* [EXERCISE OBJECTIVE]:
Every line of the data below must be given again exactly.

--- DATA BLOCK ---

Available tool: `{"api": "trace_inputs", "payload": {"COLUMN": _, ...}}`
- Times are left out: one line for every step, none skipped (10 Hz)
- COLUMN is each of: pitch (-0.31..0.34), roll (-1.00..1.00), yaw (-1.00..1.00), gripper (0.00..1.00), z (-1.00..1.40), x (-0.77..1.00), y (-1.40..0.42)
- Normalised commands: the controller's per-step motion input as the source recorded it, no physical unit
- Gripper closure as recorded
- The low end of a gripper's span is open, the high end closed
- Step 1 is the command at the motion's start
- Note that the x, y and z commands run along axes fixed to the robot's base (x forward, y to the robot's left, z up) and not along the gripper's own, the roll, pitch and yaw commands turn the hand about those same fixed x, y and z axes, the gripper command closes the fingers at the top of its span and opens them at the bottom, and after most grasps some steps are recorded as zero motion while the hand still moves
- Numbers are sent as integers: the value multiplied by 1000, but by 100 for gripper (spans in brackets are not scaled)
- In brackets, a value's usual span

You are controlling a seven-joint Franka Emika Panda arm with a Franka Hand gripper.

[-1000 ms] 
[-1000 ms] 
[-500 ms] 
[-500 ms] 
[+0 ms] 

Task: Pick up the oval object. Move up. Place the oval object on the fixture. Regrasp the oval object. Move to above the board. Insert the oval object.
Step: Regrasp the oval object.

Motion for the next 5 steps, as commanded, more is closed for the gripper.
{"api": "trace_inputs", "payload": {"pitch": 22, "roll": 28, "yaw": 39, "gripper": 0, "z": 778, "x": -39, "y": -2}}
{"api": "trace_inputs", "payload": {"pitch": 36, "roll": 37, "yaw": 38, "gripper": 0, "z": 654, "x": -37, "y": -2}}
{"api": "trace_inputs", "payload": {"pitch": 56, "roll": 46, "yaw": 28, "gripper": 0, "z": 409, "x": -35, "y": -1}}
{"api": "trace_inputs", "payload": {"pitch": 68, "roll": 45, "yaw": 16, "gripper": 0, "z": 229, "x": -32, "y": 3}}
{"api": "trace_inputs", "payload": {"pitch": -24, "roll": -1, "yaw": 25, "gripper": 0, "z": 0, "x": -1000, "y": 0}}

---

* [TASK OUTPUT]:
Available tool: `{"api": "trace_inputs", "payload": {"COLUMN": _, ...}}`
- Times are left out: one line for every step, none skipped (10 Hz)
- COLUMN is each of: pitch (-0.31..0.34), roll (-1.00..1.00), yaw (-1.00..1.00), gripper (0.00..1.00), z (-1.00..1.40), x (-0.77..1.00), y (-1.40..0.42)
- Normalised commands: the controller's per-step motion input as the source recorded it, no physical unit
- Gripper closure as recorded
- The low end of a gripper's span is open, the high end closed
- Step 1 is the command at the motion's start
- Note that the x, y and z commands run along axes fixed to the robot's base (x forward, y to the robot's left, z up) and not along the gripper's own, the roll, pitch and yaw commands turn the hand about those same fixed x, y and z axes, the gripper command closes the fingers at the top of its span and opens them at the bottom, and after most grasps some steps are recorded as zero motion while the hand still moves
- Numbers are sent as integers: the value multiplied by 1000, but by 100 for gripper (spans in brackets are not scaled)
- In brackets, a value's usual span

You are controlling a seven-joint Franka Emika Panda arm with a Franka Hand gripper.

[-1000 ms] 
[-1000 ms] 
[-500 ms] 
[-500 ms] 
[+0 ms] 

Task: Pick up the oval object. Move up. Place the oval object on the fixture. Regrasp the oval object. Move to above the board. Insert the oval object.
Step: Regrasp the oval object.

Motion for the next 5 steps, as commanded, more is closed for the gripper.
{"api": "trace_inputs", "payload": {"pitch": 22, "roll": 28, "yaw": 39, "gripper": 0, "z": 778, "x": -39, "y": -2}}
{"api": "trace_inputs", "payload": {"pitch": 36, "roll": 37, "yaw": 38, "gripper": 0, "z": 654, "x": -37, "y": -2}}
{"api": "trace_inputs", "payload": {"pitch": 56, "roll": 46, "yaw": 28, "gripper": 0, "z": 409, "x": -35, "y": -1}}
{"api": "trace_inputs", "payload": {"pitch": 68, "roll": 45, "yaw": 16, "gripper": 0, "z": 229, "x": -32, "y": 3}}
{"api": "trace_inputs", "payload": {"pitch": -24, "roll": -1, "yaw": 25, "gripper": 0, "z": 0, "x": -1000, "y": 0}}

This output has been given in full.